The key distinction: ongoing aneurysm discomfort stays relatively constant regardless of what you’re doing, but a sudden change in pain intensity during exertion could signal tearing or rupture, which is an emergency.

What a Rupture Feels Like

A rupture is unmistakable. The sensation is sudden, severe pain that patients describe as ripping or tearing. If the aneurysm is in the chest, the pain hits the chest or back. If it’s abdominal, the pain centers in the belly or lower back. It doesn’t ease up, and it’s far more intense than the dull ache of an intact aneurysm.
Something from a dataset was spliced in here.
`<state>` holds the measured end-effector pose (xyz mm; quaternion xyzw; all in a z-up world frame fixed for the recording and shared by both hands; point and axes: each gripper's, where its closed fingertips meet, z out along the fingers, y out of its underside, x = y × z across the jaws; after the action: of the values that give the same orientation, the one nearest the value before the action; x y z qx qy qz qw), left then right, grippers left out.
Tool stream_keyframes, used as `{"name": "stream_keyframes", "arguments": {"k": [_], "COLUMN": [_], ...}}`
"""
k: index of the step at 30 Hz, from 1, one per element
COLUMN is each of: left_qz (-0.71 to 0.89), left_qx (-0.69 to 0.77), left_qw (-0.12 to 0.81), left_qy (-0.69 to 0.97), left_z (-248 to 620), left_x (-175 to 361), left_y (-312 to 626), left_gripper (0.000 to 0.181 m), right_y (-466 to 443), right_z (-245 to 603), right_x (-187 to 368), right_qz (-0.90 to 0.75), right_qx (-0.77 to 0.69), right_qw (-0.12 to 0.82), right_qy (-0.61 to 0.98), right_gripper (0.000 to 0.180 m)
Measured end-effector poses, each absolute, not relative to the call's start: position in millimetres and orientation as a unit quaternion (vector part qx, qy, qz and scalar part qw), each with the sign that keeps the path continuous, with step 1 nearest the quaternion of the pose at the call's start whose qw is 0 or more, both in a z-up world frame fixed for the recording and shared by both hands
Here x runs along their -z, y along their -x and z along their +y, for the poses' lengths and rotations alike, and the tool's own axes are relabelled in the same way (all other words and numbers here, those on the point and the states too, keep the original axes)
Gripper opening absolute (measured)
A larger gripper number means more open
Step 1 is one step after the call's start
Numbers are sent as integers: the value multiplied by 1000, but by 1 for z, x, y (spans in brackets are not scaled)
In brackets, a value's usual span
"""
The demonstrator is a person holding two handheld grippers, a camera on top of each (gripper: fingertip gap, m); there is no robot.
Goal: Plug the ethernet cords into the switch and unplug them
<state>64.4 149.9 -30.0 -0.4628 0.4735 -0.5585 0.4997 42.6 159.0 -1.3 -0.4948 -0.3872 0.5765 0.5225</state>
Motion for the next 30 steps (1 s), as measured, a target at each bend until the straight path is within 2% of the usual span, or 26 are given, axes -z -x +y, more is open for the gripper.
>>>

Along with the pain, blood pressure drops rapidly and the heart rate spikes as the body tries to compensate for internal bleeding. You may feel lightheaded, clammy, or on the verge of passing out. This is a life-threatening emergency that requires immediate medical attention.

When Repair Is Recommended

Because most aneurysms are painless, size is the primary factor doctors track. Current guidelines from the American College of Cardiology recommend surgical repair of thoracic aortic aneurysms when they reach about 5.0 to 5.5 centimeters in diameter, depending on the underlying cause. People with genetic connective tissue conditions like Marfan syndrome have lower thresholds (around 4.5 to 5.0 cm) because their tissue is inherently weaker. For those with a bicuspid aortic valve, repair is typically recommended at 5.5 cm, or smaller if additional risk factors like a family history of dissection are present.

Rapid growth also triggers intervention. If an aneurysm is expanding quickly on serial imaging, repair may be recommended even before it reaches these size thresholds. Symptoms attributable to the aneurysm, like the persistent deep chest or back pain described above, are themselves considered a reason for surgery regardless of size.

How a Heart Aneurysm Is Found

If you’re experiencing the symptoms described here, the diagnostic process is straightforward and noninvasive. Ventricular aneurysms are typically identified with an echocardiogram, an ultrasound of the heart that shows how the walls move. The aneurysm appears as a section of wall that bulges outward instead of contracting inward. Aortic aneurysms are usually spotted on CT scans, MRIs, or sometimes during a routine abdominal ultrasound ordered for an unrelated reason. Many people learn they have one after imaging for back pain, kidney stones, or a general checkup reveals the bulge incidentally.